The idea that locking away more and more people in bad environments is going to somehow stop crime will never work, says Ms Murray.

"It's a sign of a failing society, a broken community and a country that is on the rocks. The best cure for crime is prevention. The type of selfish, aggressive society we have allowed to develop is the cause of crime. Let's deal with the causes of crime."

"The problem is that prisons do not stop crime in the long term. But the National Party likes to campaign on mindless slogans rather than deal with the hard issues."

Ms Murray says that as the Government has given up on doing anything about unemployment, it was lurching around looking for headlines to distract attention from its failures.

"If the government wants to save money it will have to work out ways of keeping people out of prisons. However this means it may have to start spending money in more constructive areas."
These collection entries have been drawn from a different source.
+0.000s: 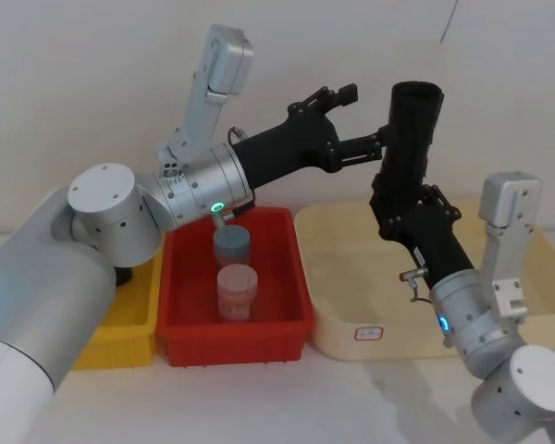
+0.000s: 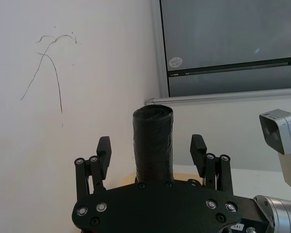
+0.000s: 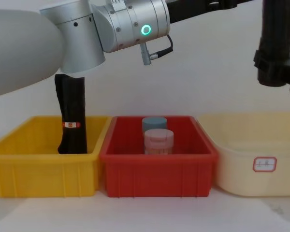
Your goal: Pick up the garbage bag with the one hand and transfer it to the other hand.
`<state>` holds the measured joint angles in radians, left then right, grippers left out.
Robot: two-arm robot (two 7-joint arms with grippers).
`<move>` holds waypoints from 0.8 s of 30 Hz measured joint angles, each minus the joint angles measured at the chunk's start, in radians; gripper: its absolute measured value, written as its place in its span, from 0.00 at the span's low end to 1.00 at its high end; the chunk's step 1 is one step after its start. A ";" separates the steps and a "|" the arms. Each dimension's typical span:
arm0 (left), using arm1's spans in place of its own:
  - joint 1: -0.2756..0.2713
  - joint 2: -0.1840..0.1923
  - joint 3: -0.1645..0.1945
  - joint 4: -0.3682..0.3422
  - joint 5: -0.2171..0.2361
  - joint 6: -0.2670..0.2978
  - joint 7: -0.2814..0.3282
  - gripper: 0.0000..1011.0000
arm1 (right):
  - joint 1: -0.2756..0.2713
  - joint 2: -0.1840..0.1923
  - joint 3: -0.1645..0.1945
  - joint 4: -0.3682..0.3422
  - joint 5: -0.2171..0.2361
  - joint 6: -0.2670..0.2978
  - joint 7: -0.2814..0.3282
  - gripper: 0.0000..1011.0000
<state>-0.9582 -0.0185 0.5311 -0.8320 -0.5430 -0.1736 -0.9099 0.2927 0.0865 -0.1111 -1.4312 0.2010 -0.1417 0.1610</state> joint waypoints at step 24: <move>0.000 0.000 0.000 0.000 0.000 0.000 0.000 0.99 | -0.030 0.035 0.038 0.036 -0.116 0.065 -0.091 0.59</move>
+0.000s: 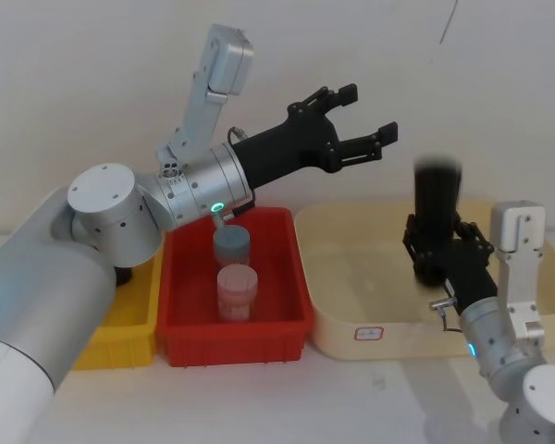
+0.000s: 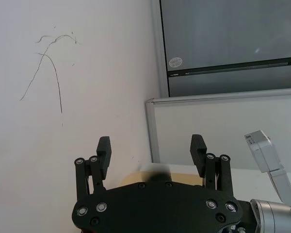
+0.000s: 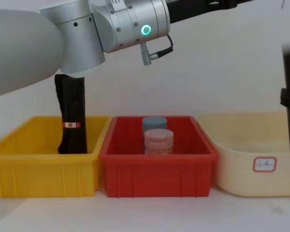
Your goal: Pick up the garbage bag with the one hand and transfer it to the other hand.
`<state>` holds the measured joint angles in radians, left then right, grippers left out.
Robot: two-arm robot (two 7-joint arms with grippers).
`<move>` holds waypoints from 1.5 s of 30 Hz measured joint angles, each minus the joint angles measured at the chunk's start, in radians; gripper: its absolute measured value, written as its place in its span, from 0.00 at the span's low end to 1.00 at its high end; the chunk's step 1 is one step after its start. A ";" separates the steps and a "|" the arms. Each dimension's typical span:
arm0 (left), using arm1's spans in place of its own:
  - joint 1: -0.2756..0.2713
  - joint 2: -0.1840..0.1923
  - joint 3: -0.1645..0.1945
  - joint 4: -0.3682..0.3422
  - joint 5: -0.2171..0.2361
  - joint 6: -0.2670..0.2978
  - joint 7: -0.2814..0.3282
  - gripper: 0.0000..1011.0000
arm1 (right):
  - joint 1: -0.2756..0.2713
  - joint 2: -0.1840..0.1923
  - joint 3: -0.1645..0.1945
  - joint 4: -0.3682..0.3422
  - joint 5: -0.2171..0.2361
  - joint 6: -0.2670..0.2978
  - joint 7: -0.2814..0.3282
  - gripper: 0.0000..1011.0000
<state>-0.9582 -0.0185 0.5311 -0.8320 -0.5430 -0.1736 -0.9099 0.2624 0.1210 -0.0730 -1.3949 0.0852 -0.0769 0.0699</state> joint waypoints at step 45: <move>0.225 0.152 -0.016 -0.385 0.093 0.062 0.323 0.99 | -0.147 0.008 0.000 -0.287 0.092 -0.023 0.125 0.99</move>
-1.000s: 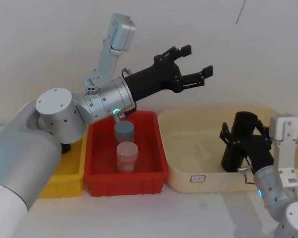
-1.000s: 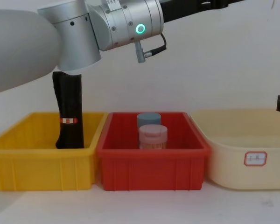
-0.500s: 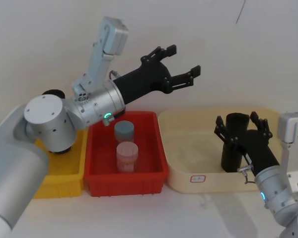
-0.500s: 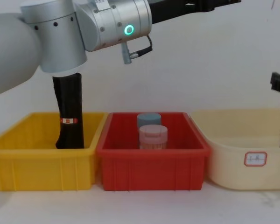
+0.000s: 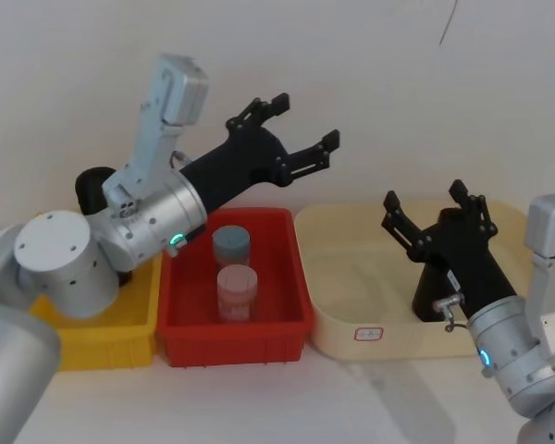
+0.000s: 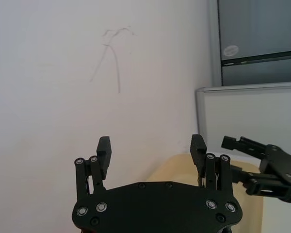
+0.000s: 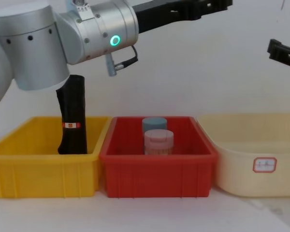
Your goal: Pick up the garbage bag with the one hand and transfer it to the other hand.
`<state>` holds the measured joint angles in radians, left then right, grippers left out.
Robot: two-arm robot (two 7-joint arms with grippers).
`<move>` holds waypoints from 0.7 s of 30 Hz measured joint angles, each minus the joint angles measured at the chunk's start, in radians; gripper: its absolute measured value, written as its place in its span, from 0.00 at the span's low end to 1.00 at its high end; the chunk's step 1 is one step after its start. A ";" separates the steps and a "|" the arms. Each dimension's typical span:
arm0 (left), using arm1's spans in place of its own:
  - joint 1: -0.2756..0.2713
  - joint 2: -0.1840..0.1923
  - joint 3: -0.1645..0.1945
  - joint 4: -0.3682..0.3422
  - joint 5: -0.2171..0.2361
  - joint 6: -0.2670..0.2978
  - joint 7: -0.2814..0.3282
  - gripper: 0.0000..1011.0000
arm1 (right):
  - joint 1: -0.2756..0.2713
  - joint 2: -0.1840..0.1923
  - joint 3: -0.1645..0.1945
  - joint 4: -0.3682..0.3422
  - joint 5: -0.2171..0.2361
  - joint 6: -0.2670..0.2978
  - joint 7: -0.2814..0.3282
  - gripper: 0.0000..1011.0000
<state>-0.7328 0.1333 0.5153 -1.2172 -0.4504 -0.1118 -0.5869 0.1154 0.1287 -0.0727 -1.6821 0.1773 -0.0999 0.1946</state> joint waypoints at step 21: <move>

The Alliance says this means full employment, quality free education at all levels, a top quality public health care system, and paying special attention to providing high quality mental health services and addiction services.

It means more emphasis on restorative justice and resourcing social services and schools to work with at risk young people.

It means dealing with inequality of wealth, caused by unemployment, low wages and benefits, which fuel the social conditions that lead to criminal behaviour.

"The living standards that children and young people from working class or beneficiary families have to contend with is in many cases a disgrace. There are some children in this country who literally do not have a chance. Yet rather than help them now and giving them a helping hand, the rich, privileged and arrogant leaders of the National Party are busy preparing prisons for their unhappy futures."

Prisons need to be basically healthy environments, both for prisoners and for staff.

"The point of a prison is obviously to deprive someone of their liberty but also to try and address the causes of their anti-social behaviour. Creating a physically and mentally unhealthy environment is not going to reform a prisoner, and it is only going to create more problems once they are released."